TO DO:
Write out exactly the first lines of the listing, ending on the line that contains "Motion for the".

DATA SEGMENT:
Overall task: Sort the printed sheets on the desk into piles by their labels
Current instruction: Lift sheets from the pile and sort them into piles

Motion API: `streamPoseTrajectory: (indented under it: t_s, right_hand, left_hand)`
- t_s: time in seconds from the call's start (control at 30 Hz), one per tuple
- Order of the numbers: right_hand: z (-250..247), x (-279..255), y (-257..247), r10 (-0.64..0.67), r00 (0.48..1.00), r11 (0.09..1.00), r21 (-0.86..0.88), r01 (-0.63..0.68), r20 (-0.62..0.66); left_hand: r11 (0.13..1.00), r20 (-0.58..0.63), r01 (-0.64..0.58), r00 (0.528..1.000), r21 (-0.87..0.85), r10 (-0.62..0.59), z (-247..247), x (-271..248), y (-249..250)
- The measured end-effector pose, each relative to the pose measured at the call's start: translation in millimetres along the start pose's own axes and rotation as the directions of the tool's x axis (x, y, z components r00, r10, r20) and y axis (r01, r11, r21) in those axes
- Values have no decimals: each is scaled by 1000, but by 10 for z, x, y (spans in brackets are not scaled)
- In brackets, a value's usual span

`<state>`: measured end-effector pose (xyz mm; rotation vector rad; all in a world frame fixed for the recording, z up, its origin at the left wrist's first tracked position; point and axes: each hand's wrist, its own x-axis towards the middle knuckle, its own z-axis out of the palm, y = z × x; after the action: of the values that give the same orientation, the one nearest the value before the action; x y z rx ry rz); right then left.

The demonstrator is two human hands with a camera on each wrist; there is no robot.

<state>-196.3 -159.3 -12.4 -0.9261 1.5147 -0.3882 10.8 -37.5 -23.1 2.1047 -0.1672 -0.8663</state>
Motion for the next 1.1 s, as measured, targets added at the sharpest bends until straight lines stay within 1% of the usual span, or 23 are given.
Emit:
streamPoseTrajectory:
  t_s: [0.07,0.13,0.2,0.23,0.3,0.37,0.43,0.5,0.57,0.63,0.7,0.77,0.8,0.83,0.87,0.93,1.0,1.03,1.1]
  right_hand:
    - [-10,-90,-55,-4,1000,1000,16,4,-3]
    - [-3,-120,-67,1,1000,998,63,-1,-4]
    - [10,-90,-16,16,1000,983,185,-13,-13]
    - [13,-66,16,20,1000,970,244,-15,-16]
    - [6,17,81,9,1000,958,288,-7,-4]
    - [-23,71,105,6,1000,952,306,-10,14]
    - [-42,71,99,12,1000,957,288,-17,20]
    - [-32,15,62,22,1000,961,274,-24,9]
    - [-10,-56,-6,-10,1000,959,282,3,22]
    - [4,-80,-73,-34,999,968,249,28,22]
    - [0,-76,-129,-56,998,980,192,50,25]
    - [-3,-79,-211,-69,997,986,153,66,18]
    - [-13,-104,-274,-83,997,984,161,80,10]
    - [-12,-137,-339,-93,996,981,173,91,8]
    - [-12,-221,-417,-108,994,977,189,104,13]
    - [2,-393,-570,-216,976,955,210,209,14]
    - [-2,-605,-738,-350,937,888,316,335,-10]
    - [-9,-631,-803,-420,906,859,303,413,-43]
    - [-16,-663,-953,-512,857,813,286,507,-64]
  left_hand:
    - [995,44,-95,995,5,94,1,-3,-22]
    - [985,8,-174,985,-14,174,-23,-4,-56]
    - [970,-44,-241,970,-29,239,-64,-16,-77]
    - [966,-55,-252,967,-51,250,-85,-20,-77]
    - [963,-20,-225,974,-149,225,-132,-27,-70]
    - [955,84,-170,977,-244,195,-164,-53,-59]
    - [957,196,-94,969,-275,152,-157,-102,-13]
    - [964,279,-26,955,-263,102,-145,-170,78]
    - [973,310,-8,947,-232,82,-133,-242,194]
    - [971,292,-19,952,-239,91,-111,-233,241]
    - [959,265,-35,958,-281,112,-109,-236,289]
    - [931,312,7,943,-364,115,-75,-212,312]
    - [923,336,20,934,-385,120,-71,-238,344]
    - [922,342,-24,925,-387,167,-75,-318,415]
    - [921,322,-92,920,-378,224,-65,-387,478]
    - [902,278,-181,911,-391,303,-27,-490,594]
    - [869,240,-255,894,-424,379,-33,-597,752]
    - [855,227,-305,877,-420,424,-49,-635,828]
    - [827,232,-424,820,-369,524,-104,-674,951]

FINAL ANSWER:
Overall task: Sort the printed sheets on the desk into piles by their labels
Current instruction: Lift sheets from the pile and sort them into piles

Motion API: `streamPoseTrajectory: (indented under it: t_s, right_hand, left_hand)`
- t_s: time in seconds from the call's start (control at 30 Hz), one per tuple
- Order of the numbers: right_hand: z (-250..247), x (-279..255), y (-257..247), r10 (-0.64..0.67), r00 (0.48..1.00), r11 (0.09..1.00), r21 (-0.86..0.88), r01 (-0.63..0.68), r20 (-0.62..0.66); left_hand: r11 (0.13..1.00), r20 (-0.58..0.63), r01 (-0.64..0.58), r00 (0.528..1.000), r21 (-0.87..0.85), r10 (-0.62..0.59), z (-247..247), x (-271..248), y (-249..250)
- The measured end-effector pose, each relative to the pose measured at the call's start: translation in millimetres along the start pose's own axes and rotation as the directions of the tool's x axis (x, y, z components r00, r10, r20) and y axis (r01, r11, r21) in those axes
- Values have no decimals: each is scaled by 1000, but by 10 for z, x, y (spans in brackets are not scaled)
- In brackets, a value's usual span

`<state>`: measured end-effector pose (xyz mm; rotation vector rad; all in a world frame fixed for the recording, z up, its origin at the left wrist's first tracked position; point and axes: each hand's wrist, its own x-axis towards the middle knuckle, its own z-axis out of the palm, y = z × x; after the action: of the values that give the same orientation, the one nearest the value before the action; x y z rx ry rz); right then left.

The demonstrator is two human hands with a camera on each wrist; there is no robot.

<state>-196.3 -159.3 -12.4 -0.9261 1.5147 -0.3882 10.8 -37.5 -23.1 2.1047 -0.1672 -0.8663</state>
Motion for the next 1.1 s, as measured, targets added at the sharpest bends until straight lines stay within 1% of the usual span, or 23 are given.

Nothing more remains to be done for this exercise.